While the Dow Jones Industrial Average was dropping 799.36 points, or 3.1%, these five stocks held strongest.
Procter & Gamble Co. (PG) rose 0.01%. PG is a consumer staple, a classically defensive type of stock. JJ Kinahan, chief market strategist at TD Ameritrade told TheStreet "Procter & Gamble continuing to perform -- those are things people need."
Johnson & Johnson (JNJ) fell a modest 0.01%. JNJ is another consumer staple.
Verizon Communications Inc. (VZ) , a traditionally defensive stock, fell 0.05%, but was still one of the best performing U.S. stocks.
McDonalds Corp. (MCD) fell 0.06%, although it's a consumer discretionary, a more cyclical stock. This is a rare exception for the leader board Tuesday.

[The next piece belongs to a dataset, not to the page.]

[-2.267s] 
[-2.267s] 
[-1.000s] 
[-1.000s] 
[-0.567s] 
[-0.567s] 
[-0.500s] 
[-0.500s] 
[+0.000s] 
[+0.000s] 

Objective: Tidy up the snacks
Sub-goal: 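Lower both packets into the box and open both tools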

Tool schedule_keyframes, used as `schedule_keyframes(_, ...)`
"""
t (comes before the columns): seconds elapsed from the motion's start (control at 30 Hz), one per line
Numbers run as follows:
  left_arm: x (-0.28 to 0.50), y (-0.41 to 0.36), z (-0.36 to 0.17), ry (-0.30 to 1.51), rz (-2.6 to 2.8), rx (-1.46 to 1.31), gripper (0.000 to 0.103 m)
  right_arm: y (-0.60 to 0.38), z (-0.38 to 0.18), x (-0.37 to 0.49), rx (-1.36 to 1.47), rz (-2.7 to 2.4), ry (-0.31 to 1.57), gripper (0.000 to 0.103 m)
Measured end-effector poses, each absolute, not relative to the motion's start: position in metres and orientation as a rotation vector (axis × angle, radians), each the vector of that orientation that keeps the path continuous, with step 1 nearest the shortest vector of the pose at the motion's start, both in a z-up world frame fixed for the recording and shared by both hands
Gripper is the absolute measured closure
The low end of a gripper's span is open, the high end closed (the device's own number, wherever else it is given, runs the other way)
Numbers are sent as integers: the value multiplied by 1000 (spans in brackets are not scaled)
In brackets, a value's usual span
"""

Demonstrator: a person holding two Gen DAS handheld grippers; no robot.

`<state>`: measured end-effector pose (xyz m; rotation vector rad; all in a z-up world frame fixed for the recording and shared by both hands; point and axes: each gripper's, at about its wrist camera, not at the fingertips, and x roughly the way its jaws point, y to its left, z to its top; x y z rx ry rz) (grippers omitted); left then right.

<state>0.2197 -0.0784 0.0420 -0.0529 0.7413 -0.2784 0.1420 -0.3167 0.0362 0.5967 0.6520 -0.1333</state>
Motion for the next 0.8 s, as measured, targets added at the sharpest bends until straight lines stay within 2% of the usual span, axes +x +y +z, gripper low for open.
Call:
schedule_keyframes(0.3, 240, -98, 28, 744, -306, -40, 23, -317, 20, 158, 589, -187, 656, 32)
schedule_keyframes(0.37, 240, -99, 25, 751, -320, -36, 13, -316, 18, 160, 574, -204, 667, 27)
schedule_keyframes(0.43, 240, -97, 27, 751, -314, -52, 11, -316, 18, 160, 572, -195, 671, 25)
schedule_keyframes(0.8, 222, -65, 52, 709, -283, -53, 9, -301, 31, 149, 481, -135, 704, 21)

Coca-Cola Co. (KO) was the fifth best performer, falling 0.18%. Kinahan also mentioned Cocoa-Cola could be a good stock to buy while other more cyclical stocks get hurt.
On the yield curve, investors are worried the inversion could indicate a recession is coming soon. But Charlie Ripley, senior investment strategist for Allianz Investment Management, said "the curve could be inverted for quite some time before a recession actually takes place."